Exercise goal
In the material below, find the line containing "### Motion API" and the line containing "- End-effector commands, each", then reproduce exactly both of them and every line between, and nothing else.
***
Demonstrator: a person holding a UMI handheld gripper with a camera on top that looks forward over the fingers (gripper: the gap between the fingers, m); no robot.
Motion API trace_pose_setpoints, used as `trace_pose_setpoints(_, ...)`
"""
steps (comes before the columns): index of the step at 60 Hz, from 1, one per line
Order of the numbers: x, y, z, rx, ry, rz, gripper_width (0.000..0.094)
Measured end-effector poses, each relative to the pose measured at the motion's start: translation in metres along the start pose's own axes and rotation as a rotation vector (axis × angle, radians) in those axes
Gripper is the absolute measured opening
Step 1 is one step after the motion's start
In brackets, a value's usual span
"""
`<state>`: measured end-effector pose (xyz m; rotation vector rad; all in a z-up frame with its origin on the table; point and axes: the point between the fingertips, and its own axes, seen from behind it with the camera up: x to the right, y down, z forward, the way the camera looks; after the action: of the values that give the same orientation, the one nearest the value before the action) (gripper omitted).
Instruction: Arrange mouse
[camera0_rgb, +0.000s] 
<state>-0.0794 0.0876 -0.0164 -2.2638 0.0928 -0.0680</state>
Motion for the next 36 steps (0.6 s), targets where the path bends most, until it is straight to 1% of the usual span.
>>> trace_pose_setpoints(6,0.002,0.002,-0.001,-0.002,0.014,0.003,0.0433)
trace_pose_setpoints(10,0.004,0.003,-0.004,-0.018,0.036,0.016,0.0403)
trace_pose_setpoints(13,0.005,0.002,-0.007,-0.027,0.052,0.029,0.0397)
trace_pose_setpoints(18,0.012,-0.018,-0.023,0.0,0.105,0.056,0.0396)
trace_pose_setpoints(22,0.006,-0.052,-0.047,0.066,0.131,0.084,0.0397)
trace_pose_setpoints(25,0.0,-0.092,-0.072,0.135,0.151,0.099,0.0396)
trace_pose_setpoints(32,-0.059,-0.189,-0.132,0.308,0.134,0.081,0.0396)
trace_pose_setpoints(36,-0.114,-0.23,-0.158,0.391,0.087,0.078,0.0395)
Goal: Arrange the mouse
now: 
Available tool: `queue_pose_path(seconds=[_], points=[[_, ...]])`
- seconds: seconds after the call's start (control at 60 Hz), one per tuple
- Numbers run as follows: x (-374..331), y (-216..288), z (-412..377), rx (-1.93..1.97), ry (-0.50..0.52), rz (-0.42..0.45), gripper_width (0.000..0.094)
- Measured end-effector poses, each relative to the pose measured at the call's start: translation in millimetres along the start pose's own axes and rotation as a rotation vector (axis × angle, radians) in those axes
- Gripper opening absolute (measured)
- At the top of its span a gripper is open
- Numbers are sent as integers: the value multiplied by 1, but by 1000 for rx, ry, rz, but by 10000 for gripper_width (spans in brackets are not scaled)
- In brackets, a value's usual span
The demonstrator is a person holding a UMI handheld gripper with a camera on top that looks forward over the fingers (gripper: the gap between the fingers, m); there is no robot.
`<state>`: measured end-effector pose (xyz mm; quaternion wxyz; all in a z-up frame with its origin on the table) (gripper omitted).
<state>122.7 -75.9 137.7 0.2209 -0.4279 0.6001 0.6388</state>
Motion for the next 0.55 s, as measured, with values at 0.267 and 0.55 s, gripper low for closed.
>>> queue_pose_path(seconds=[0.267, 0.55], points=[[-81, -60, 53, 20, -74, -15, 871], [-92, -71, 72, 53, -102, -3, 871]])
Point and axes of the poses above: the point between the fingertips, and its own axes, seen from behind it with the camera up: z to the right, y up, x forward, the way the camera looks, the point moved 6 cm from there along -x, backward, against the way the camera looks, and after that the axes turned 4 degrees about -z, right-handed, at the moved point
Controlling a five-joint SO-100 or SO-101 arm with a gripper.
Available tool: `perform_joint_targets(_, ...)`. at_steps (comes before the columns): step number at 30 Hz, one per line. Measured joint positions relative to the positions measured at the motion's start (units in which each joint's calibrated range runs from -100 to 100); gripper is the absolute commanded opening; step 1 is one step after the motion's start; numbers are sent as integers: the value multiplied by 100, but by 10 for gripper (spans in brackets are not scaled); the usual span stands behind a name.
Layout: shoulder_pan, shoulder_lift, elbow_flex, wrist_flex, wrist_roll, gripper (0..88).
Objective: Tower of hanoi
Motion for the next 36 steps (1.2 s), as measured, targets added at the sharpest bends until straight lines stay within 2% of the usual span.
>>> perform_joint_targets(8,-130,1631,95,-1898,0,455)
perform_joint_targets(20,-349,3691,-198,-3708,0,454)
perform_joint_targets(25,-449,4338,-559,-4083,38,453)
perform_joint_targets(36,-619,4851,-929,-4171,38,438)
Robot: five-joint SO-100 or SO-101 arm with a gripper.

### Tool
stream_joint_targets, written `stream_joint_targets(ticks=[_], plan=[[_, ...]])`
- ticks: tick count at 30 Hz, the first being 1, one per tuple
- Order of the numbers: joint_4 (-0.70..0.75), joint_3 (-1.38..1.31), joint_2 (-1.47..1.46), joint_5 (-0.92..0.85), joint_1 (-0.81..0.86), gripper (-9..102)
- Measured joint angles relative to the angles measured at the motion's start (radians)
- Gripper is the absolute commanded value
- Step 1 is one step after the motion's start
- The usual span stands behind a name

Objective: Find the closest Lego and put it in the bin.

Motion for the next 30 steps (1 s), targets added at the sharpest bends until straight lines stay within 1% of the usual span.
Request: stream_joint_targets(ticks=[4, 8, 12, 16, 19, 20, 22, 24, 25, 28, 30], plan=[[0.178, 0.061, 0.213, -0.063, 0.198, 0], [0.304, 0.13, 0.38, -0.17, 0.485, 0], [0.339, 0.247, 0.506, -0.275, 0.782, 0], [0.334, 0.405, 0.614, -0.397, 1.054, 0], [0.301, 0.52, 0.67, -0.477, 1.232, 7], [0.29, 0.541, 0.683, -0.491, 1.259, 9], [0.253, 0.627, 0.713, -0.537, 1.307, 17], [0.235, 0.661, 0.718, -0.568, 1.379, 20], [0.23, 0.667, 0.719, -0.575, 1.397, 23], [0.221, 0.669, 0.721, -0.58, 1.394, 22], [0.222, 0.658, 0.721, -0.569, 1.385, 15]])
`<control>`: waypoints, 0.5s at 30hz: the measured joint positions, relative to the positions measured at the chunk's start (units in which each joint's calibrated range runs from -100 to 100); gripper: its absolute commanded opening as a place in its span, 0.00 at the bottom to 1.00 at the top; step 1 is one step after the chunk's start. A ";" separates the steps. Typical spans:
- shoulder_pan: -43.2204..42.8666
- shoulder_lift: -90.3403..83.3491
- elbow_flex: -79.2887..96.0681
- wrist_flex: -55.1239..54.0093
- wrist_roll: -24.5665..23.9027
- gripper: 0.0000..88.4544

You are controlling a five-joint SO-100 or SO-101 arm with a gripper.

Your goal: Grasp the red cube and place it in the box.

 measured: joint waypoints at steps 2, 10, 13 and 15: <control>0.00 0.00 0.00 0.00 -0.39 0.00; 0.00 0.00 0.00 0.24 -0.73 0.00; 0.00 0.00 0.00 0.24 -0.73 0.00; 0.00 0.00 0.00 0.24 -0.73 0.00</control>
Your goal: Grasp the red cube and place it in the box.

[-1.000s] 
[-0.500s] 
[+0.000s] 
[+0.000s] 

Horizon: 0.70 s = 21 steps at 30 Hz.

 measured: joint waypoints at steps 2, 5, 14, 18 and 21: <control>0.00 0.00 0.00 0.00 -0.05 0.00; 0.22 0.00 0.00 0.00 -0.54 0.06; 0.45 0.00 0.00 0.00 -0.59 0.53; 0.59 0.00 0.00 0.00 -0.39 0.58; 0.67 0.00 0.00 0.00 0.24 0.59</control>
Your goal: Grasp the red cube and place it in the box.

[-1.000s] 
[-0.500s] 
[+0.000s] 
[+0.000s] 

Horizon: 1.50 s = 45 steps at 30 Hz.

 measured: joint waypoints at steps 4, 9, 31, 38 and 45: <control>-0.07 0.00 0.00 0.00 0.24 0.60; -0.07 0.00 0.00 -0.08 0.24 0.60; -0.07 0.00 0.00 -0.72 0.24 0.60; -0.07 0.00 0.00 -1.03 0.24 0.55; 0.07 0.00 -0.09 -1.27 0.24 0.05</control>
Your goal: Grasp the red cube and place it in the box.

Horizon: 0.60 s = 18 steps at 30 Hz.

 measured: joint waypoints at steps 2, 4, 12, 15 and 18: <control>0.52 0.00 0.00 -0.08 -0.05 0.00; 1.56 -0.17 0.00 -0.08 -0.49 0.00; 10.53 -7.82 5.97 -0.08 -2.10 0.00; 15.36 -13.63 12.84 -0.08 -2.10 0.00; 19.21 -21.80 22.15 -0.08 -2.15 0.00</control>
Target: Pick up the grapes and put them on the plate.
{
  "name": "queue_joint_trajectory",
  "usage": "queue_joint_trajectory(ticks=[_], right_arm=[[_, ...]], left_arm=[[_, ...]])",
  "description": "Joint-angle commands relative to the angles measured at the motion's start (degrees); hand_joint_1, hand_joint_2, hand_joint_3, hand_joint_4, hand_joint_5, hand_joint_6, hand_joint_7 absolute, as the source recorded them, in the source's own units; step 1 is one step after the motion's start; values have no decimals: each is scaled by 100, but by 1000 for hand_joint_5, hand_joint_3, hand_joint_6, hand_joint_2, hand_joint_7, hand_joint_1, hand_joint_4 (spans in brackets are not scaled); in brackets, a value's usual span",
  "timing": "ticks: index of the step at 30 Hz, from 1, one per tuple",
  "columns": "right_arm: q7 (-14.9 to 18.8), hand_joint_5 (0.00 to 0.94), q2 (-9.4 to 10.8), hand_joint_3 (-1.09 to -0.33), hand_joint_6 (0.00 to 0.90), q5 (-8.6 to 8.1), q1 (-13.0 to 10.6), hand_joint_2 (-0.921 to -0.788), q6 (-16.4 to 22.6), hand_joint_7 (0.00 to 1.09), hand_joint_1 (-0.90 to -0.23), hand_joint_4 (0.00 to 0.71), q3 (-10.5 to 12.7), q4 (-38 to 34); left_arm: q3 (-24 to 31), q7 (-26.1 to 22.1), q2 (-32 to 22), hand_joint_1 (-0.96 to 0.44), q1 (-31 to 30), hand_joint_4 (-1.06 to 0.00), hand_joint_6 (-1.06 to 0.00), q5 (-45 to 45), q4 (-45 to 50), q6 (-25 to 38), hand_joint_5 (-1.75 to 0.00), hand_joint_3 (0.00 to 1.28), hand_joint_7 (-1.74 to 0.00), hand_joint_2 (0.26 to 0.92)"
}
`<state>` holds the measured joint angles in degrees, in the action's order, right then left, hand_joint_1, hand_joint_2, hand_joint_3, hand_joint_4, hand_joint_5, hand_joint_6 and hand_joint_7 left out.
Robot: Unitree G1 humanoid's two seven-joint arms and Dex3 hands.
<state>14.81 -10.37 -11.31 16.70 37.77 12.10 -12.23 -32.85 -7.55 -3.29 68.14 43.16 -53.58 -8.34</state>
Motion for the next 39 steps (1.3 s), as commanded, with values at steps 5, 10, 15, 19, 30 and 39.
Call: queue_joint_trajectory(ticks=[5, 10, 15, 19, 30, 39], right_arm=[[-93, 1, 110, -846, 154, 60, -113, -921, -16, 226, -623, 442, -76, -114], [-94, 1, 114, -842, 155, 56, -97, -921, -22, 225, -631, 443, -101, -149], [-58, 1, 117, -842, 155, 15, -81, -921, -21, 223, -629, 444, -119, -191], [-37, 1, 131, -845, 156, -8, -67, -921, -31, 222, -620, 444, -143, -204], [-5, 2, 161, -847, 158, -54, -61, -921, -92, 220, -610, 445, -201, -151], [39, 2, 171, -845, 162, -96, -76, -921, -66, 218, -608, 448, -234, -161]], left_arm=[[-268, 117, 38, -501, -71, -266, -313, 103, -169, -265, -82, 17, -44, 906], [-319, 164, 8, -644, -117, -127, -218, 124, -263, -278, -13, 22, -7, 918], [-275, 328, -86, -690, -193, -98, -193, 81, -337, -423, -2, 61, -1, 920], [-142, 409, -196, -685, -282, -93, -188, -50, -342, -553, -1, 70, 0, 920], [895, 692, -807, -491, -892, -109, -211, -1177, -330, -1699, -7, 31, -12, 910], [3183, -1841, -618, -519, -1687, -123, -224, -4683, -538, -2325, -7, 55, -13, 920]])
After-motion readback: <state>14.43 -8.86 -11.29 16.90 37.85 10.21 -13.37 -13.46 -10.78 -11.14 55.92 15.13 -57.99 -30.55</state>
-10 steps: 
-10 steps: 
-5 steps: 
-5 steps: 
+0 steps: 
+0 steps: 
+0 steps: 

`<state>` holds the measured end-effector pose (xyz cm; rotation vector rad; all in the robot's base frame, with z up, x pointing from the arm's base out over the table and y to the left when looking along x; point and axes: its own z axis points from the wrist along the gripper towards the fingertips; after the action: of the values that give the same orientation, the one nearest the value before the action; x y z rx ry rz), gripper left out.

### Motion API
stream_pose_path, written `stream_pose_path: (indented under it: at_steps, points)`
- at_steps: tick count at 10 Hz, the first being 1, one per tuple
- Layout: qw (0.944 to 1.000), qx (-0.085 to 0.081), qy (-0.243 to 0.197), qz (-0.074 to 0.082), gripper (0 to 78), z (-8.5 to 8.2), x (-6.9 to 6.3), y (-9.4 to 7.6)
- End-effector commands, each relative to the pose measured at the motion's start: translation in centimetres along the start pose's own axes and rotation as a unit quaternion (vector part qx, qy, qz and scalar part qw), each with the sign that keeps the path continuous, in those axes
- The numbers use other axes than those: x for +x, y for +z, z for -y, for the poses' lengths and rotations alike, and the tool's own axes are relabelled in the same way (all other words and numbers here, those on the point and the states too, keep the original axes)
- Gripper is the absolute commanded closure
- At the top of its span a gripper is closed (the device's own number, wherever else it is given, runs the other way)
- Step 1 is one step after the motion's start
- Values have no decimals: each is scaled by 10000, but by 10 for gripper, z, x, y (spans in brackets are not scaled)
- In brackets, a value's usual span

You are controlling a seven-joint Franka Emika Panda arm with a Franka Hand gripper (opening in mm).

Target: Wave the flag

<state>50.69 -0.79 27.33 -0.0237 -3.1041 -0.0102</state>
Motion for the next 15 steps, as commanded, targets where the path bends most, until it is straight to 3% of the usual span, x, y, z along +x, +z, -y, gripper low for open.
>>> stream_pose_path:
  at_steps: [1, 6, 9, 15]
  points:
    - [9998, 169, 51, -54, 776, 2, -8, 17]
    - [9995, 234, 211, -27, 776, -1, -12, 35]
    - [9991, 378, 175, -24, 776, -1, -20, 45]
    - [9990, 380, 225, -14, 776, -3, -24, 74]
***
Answer for the task
### Motion API
stream_pose_path, written `stream_pose_path: (indented under it: at_steps, points)`
- at_steps: tick count at 10 Hz, the first being 1, one per tuple
- Layout: qw (0.944 to 1.000), qx (-0.085 to 0.081), qy (-0.243 to 0.197), qz (-0.074 to 0.082), gripper (0 to 78), z (-8.5 to 8.2), x (-6.9 to 6.3), y (-9.4 to 7.6)
- End-effector commands, each relative to the pose measured at the motion's start: translation in centimetres along the start pose's own axes and rotation as a unit quaternion (vector part qx, qy, qz and scalar part qw), each with the sign that keeps the path continuous, in those axes

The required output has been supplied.